Les résultats de ces détonations sont mis à la disposition de l'équipe à des fins de recherche et de développement. En traitant a posteriori les journaux, les événements et les alertes collectés pendant la détonation, nous pouvons les enrichir avec des renseignements de tiers et d'autres sources pour évaluer l'efficacité des fonctions de protection nouvelles et existantes d'Elastic Security.
En quoi cela nous aide-t-il ?
Mesurer l'efficacité
Pour construire le meilleur EPP du marché, nous devons mesurer en permanence l'efficacité de notre produit contre les menaces les plus récentes. Detonate est utilisé pour exécuter plusieurs dizaines de milliers d'échantillons chaque mois à partir de nos flux de données. Les lacunes dans la couverture sont automatiquement identifiées et utilisées pour améliorer en priorité nos protections.
Soutenir les protections existantes
Nombre de nos protections sont associées à des artefacts (tels que des modèles d'apprentissage automatique et des définitions de règles) qui font l'objet de mises à jour régulières. Ces mises à jour doivent être testées afin d'identifier les régressions et d'y remédier avant qu'elles ne se retrouvent dans l'environnement d'un utilisateur.
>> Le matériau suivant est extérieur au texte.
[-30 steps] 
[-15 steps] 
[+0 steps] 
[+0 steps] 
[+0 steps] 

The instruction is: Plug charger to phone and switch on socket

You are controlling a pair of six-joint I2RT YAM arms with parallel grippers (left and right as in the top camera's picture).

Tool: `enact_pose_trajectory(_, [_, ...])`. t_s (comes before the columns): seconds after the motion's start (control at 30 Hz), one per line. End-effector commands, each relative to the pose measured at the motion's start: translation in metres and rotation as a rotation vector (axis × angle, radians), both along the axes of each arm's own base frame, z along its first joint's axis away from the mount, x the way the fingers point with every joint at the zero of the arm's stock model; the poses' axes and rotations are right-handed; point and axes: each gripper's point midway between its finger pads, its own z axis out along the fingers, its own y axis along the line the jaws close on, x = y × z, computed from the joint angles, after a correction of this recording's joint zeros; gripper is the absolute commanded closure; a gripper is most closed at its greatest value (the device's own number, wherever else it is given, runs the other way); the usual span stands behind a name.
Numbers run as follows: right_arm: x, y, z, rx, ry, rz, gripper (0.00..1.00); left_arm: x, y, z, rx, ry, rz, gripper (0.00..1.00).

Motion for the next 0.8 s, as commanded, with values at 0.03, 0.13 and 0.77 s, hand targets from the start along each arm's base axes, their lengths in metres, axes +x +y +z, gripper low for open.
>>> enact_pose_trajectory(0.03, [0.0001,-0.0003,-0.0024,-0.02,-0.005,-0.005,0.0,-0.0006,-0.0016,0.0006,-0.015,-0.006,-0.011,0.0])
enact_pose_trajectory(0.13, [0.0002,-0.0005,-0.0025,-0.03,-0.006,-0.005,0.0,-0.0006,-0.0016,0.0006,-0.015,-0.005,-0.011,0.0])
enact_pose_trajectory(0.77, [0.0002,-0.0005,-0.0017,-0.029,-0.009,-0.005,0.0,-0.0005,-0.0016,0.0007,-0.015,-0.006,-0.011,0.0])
Detonate fournit un cadre et une suite d'outils pour automatiser l'analyse impliquée dans ce processus de test. En exploitant un corpus de hachages avec des logiciels connus, bons et mauvais, nous pouvons valider nos protections avant qu'elles ne soient déployées auprès des utilisateurs.
Recherche des menaces
Certains de nos chercheurs en sécurité parcourent quotidiennement l'internet à la recherche de nouvelles menaces. En leur donnant une plateforme facile à utiliser pour tester les logiciels malveillants qu'ils trouvent dans la nature, nous comprenons mieux comment Elastic Security se défend contre ces menaces ou si nous devons mettre à jour nos protections.
Évaluation des nouvelles protections
En plus de tester les protections existantes, les nouvelles protections risquent d'avoir des interactions négatives avec notre suite existante de capacités superposées. Une nouvelle protection peut être facilement testée seule, mais les tests peuvent cacher des interactions ou des conflits involontaires avec des protections existantes. Detonate nous permet de personnaliser la configuration de la pile Elastic et des protections individuelles afin de trouver et d'identifier plus facilement de tels conflits à un stade précoce du développement.
Quelle est la suite ?
Dans cette publication, nous avons présenté Detonate & et son utilisation chez Elastic. Nous avons discuté des avantages qu'il offre à notre équipe lors de l'évaluation des performances de nos artefacts de sécurité.
Maintenant que vous savez de quoi il s'agit, nous allons expliquer comment fonctionne Detonate. Dans notre prochain article, nous nous pencherons plus en détail sur la mise en œuvre technique de Detonate et sur la façon dont nous sommes en mesure de créer cet environnement en bac à sable dans la pratique.